A tile plot is a kind of heatmap representing the gene families (y-axis) in the genomes (x-axis) making up your pangenome. The tiles on the graph will be colored if the gene family is present in a genome (either in blue or red if the gene family has multiple gene copies) and uncolored if absent. The gene families are ordered by partition and then by their number of presences (increasing order), and the genomes are ordered by a hierarchical clustering based on their shared gene families via a Jaccard distance (basically two genomes that are close together in terms of gene family composition will be close together on the figure).

This plot is quite helpful to observe potential structures in your pangenome, and can help you identify eventual outliers. You can interact with it, and mousing over a tile in the plot will indicate the gene identifier(s), the gene family and the genome corresponding to the tile. As detailed below, additional metadata can be displayed.

If you build your pangenome using a workflow subcommands (all, workflow, panrgp, panmodule) and you have more than 60k gene families, the plot will not be drawn; if you have more than 32 767 gene families, only the ‘shell’ and the ‘persistent’ partitions will be drawn, leaving out the ‘cloud’ as the figure tends to be too heavy for a browser to open it otherwise. Beyond the workflow subcommand, you can generate the plot with any number of gene families or genomes. However, no browser currently supports visualizing a tile plot containing more than 65 535 gene families or more than 65 535 genomes (for more information, refer to this Stack Overflow discussion ).

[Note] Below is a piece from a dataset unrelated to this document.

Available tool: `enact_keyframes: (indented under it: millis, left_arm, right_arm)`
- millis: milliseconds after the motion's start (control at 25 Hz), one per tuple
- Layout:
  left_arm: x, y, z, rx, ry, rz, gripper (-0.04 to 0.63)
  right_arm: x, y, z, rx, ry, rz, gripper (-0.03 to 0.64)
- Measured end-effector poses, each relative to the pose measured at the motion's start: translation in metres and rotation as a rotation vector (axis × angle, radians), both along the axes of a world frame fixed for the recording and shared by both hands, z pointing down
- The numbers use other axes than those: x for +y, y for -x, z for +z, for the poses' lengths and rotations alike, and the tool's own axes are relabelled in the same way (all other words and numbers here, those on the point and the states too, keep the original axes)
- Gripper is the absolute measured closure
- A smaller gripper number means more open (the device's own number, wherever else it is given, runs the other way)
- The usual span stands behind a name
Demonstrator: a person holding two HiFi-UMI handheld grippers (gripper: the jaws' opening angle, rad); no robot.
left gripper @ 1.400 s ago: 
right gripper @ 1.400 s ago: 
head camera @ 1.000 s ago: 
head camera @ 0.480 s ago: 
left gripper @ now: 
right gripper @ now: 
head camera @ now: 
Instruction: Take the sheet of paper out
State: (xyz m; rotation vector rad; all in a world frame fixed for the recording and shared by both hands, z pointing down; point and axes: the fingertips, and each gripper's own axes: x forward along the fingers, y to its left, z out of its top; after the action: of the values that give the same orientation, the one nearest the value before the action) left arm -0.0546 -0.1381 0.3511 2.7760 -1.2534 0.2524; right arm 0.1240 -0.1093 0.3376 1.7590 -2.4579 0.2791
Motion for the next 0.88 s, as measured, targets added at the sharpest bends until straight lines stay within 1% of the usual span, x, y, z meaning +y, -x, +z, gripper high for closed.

To generate a tile plot, use the ‘draw’ subcommand as follows:

ppanggolin draw -p pangenome.h5 --tile_plot

If you prefer not to include ‘cloud’ gene families, which can make the plot difficult to render in a browser, you can use the --nocloud option:

ppanggolin draw -p pangenome.h5 --tile_plot --nocloud

To include a dendrogram on top of the tile plot, use the --add_dendrogram option:

ppanggolin draw -p pangenome.h5 --tile_plot --add_dendrogram

If you have added metadata to the gene elements of your pangenome (see metadata documentation for details), you can display this metadata in the hover text by using the --add_metadata argument.

Rarefaction curve

This figure is not drawn by default in the ‘workflow’ subcommand as it requires a lot of computations. It represents the evolution of the number of gene families for each partition as you add more genomes to the pangenome. It has been used a lot in the literature as an indicator of the diversity that you are missing with your dataset on your taxonomic group (Tettelin et al., 2005). The idea is that if at some point when you keep adding genomes to your pangenome you do not add any more gene families, you might have access to your entire taxonomic group’s diversity. On the contrary, if you are still adding a lot of genes you may be still missing a lot of gene families.

There are 8 partitions represented. For each of the partitions, there are multiple representations of the observed data. You can find the observed means, medians, 1st and 3rd quartiles of the number of gene families per number of genome used. You can also find the best fitting of the data by the Heaps’ law, which is usually used to represent this evolution of the diversity in terms of gene families in each of the partitions.

It can be generated using the ‘rarefaction’ subcommand, which is dedicated to drawing this graph, as such :

ppanggolin rarefaction -p pangenome.h5

A lot of options can be used with this subcommand to tune your rarefaction curves, most of them are the same as with the partition workflow. The following 3 are related to the rarefaction alone:

• --depth defines the number of sampling for each number of genomes (default 30)

• --min defines the minimal number of genomes in a sample (default 1)

• --max defines the maximal number of genomes in a sample (default 100)

So for example the following command:

ppanggolin rarefaction -p pangenome.h5 --min 5 --max 50 --depth 30

Will draw a rarefaction curve with sample sizes between 5 and 50 (between 5 and 50 genomes will be used), and with 30 samples at each point (so 30 samples of 5 genomes, 30 samples or 6 genomes … up to 50 genomes).